**Recorded information:**
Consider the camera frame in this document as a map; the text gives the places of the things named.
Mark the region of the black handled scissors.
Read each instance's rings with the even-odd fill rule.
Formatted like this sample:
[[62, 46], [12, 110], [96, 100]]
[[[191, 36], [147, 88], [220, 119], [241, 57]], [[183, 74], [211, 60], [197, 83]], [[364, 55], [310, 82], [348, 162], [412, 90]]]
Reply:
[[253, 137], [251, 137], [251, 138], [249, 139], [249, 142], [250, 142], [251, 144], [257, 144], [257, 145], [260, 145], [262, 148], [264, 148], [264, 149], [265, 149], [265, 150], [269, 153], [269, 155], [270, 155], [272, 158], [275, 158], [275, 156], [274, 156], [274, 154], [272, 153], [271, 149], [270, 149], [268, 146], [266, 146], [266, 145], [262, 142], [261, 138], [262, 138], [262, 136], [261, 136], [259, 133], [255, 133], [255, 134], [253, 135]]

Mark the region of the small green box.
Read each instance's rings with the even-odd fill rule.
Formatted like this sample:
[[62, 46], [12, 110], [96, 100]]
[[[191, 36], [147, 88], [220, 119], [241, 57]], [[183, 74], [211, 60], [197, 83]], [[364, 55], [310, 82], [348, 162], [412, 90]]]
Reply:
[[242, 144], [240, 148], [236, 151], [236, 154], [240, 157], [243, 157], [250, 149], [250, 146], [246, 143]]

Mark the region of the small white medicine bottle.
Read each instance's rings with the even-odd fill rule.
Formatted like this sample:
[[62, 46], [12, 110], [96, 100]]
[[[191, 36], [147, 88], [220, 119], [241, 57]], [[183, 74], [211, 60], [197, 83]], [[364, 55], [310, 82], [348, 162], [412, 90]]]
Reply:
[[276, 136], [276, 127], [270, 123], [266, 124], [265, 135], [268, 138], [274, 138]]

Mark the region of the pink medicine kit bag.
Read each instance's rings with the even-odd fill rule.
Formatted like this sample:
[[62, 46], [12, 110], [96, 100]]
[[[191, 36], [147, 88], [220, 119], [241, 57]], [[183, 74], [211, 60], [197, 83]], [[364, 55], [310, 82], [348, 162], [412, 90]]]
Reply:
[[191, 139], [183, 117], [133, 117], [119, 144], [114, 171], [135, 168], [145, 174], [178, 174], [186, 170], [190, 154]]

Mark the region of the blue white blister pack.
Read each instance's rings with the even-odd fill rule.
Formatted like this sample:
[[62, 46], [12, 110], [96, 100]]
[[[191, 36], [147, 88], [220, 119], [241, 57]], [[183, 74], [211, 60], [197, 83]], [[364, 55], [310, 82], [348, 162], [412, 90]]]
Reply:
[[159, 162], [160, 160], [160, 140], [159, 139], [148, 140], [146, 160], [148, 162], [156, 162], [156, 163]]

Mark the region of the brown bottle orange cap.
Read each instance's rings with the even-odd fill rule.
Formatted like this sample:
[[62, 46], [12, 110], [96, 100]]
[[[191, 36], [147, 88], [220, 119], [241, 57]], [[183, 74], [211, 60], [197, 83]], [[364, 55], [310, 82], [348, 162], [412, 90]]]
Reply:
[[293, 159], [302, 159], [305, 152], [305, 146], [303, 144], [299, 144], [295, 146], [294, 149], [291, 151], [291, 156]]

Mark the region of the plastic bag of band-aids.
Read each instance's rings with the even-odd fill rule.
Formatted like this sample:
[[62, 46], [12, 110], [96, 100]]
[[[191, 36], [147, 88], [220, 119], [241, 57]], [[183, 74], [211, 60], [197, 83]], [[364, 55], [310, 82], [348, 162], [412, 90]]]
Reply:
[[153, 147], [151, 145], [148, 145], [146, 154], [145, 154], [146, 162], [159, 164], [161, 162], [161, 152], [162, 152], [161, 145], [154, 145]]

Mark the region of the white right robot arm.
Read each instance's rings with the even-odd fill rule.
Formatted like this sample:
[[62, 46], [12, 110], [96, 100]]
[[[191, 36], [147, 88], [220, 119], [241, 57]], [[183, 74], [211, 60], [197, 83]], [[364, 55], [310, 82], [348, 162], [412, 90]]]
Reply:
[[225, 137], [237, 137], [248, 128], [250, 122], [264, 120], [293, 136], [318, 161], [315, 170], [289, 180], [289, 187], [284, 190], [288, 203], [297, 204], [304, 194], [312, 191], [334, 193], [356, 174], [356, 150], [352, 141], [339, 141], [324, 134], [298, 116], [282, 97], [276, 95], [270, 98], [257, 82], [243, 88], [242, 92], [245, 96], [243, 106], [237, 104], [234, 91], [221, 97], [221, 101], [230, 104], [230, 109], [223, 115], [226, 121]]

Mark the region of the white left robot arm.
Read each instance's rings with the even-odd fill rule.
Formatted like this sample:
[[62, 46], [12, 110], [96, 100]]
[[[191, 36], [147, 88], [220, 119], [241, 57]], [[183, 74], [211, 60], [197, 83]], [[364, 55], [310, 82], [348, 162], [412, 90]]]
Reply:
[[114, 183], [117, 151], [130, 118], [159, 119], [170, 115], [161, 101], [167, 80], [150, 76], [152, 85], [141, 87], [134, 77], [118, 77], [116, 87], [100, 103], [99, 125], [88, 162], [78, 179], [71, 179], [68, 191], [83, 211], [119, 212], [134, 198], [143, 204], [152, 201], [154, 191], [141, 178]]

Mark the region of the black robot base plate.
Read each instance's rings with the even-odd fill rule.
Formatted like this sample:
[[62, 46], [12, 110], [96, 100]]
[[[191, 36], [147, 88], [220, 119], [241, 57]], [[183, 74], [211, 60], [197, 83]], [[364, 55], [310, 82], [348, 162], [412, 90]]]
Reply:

**Requirement:** A complete, exact copy of the records is what is needed.

**Problem solution:**
Consider the camera frame in this document as a map; the text gives the places of the things named.
Mark the region of the black handled scissors.
Read each instance's rings with the even-odd fill rule.
Formatted like this sample:
[[62, 46], [12, 110], [96, 100]]
[[[191, 36], [147, 88], [220, 119], [241, 57]], [[183, 74], [211, 60], [197, 83]], [[364, 55], [310, 82], [348, 162], [412, 90]]]
Reply:
[[253, 137], [251, 137], [251, 138], [249, 139], [249, 142], [250, 142], [251, 144], [257, 144], [257, 145], [260, 145], [262, 148], [264, 148], [264, 149], [265, 149], [265, 150], [269, 153], [269, 155], [270, 155], [272, 158], [275, 158], [275, 156], [274, 156], [274, 154], [272, 153], [271, 149], [270, 149], [268, 146], [266, 146], [266, 145], [262, 142], [261, 138], [262, 138], [262, 136], [261, 136], [259, 133], [255, 133], [255, 134], [253, 135]]

Mark the region of the small green box.
Read each instance's rings with the even-odd fill rule.
Formatted like this sample:
[[62, 46], [12, 110], [96, 100]]
[[[191, 36], [147, 88], [220, 119], [241, 57]], [[183, 74], [211, 60], [197, 83]], [[364, 55], [310, 82], [348, 162], [412, 90]]]
Reply:
[[242, 144], [240, 148], [236, 151], [236, 154], [240, 157], [243, 157], [250, 149], [250, 146], [246, 143]]

Mark the region of the small white medicine bottle.
Read each instance's rings with the even-odd fill rule.
Formatted like this sample:
[[62, 46], [12, 110], [96, 100]]
[[[191, 36], [147, 88], [220, 119], [241, 57]], [[183, 74], [211, 60], [197, 83]], [[364, 55], [310, 82], [348, 162], [412, 90]]]
Reply:
[[276, 136], [276, 127], [270, 123], [266, 124], [265, 135], [268, 138], [274, 138]]

Mark the region of the pink medicine kit bag.
Read each instance's rings with the even-odd fill rule.
Formatted like this sample:
[[62, 46], [12, 110], [96, 100]]
[[[191, 36], [147, 88], [220, 119], [241, 57]], [[183, 74], [211, 60], [197, 83]], [[364, 55], [310, 82], [348, 162], [412, 90]]]
Reply:
[[191, 139], [183, 117], [133, 117], [119, 144], [114, 171], [135, 168], [145, 174], [178, 174], [186, 170], [190, 154]]

Mark the region of the blue white blister pack.
Read each instance's rings with the even-odd fill rule.
Formatted like this sample:
[[62, 46], [12, 110], [96, 100]]
[[[191, 36], [147, 88], [220, 119], [241, 57]], [[183, 74], [211, 60], [197, 83]], [[364, 55], [310, 82], [348, 162], [412, 90]]]
Reply:
[[159, 162], [160, 160], [160, 140], [159, 139], [148, 140], [146, 160], [148, 162], [156, 162], [156, 163]]

Mark the region of the brown bottle orange cap.
Read each instance's rings with the even-odd fill rule.
Formatted like this sample:
[[62, 46], [12, 110], [96, 100]]
[[[191, 36], [147, 88], [220, 119], [241, 57]], [[183, 74], [211, 60], [197, 83]], [[364, 55], [310, 82], [348, 162], [412, 90]]]
Reply:
[[293, 159], [302, 159], [305, 152], [305, 146], [303, 144], [299, 144], [295, 146], [294, 149], [291, 151], [291, 156]]

Mark the region of the plastic bag of band-aids.
Read each instance's rings with the even-odd fill rule.
Formatted like this sample:
[[62, 46], [12, 110], [96, 100]]
[[[191, 36], [147, 88], [220, 119], [241, 57]], [[183, 74], [211, 60], [197, 83]], [[364, 55], [310, 82], [348, 162], [412, 90]]]
Reply:
[[153, 147], [151, 145], [148, 145], [146, 154], [145, 154], [146, 162], [159, 164], [161, 162], [161, 152], [162, 152], [161, 145], [154, 145]]

Mark the region of the white right robot arm.
Read each instance's rings with the even-odd fill rule.
Formatted like this sample:
[[62, 46], [12, 110], [96, 100]]
[[[191, 36], [147, 88], [220, 119], [241, 57]], [[183, 74], [211, 60], [197, 83]], [[364, 55], [310, 82], [348, 162], [412, 90]]]
Reply:
[[225, 137], [237, 137], [248, 128], [250, 122], [264, 120], [293, 136], [318, 161], [315, 170], [289, 180], [289, 187], [284, 190], [288, 203], [297, 204], [304, 194], [312, 191], [334, 193], [356, 174], [356, 150], [352, 141], [339, 141], [324, 134], [298, 116], [282, 97], [276, 95], [270, 98], [257, 82], [243, 88], [242, 92], [245, 96], [243, 106], [237, 104], [234, 91], [221, 97], [221, 101], [230, 104], [230, 109], [223, 115], [226, 121]]

Mark the region of the white left robot arm.
Read each instance's rings with the even-odd fill rule.
Formatted like this sample:
[[62, 46], [12, 110], [96, 100]]
[[[191, 36], [147, 88], [220, 119], [241, 57]], [[183, 74], [211, 60], [197, 83]], [[364, 55], [310, 82], [348, 162], [412, 90]]]
Reply:
[[114, 183], [117, 151], [130, 118], [159, 119], [170, 115], [161, 101], [167, 80], [150, 76], [152, 85], [141, 87], [134, 77], [118, 77], [116, 87], [100, 103], [99, 125], [88, 162], [78, 179], [71, 179], [68, 191], [83, 211], [119, 212], [134, 198], [143, 204], [152, 201], [154, 191], [141, 178]]

Mark the region of the black robot base plate.
Read each instance's rings with the even-odd fill rule.
Formatted like this sample:
[[62, 46], [12, 110], [96, 100]]
[[[191, 36], [147, 88], [220, 119], [241, 57]], [[183, 74], [211, 60], [197, 83]], [[364, 55], [310, 82], [348, 162], [412, 90]]]
Reply:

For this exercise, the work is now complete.